Using Demodex as a model to understand skin microbial ecology and physiology

We discovered that type 2 immunodeficient mice in our colony develop skin pathology due to infestation with Demodex, a hair follicle mite. Using co-housing of type 2 immunodeficient mice infested with Demodex, in combination with additional mouse genetic models, we discovered a crucial role for skin ILC2s and type 2 cytokines in controlling normal commensalism of the mammalian hair follicle by this ubiquitous ectoparasite. Based on these foundational studies, Demodex is an exceptional model for understanding allergies and the control of eukaryotic commensals in the skin. Therefore, we are using Demodex as a new model to:

  1. explore host-parasite interactions that influence (and are influenced by) commensal microbes in the cutaneous niche.
  2. investigate if the presence of this parasite in its commensal role can promote tolerance to other classical allergens.
  3. understand systemic immune effects of type 2 inflammation in the skin.
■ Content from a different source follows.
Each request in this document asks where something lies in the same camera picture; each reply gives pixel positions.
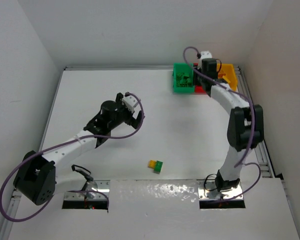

Understanding boundaries of immunity: from physiologic to pathologic inflammation

Inflammatory mediators, when present in excess, play into the pathogenesis of chronic inflammatory skin diseases. These discoveries have led to the development of effective biological and immune-modulating therapies. However, it is not fully understood how waves of inflammation, either by increased amplitude or frequency, alter the tissue such that it has a high propensity to develop recurrent, chronic bouts of active disease. We seek to understand how cytokines change the “tissue niche” short- and long-term, thus resetting thresholds for disease activity. A better understanding of how immune cells and their effector molecules modify the niche could lead to new therapies that target the spectrum of changes that lead to disease persistence.



Harnessing tissue-resident leukocyte biology to improve cellular therapeutics

Cell-based immunotherapies have revolutionized how we treat and target cancers and other immune-mediated diseases. A common genomic engineering approach to developing such therapies has centered on using a blood-derived T cell and then designing a biologic therapeutic, for instance, a chimeric antigen receptor (CAR) to place on the T cell. In this case, a lot of the design emphasis has been on fine-tuning the CAR function with the expectation it can achieve the desired effect once it reaches the target tissue. However, our work and others have revealed distinct features of tissue-resident lymphocytes and inter-tissue differences in lymphocyte gene expression. We propose that new-generation cell-based therapeutics may benefit from drawing concepts in organizing principles of adaptive and innate tissue-resident lymphocytes and other leukocytes. Specifically, by engineering the expression of markers that encourage residence in specific tissues, we hope to improve therapeutic efficiency while reducing off-target toxicities.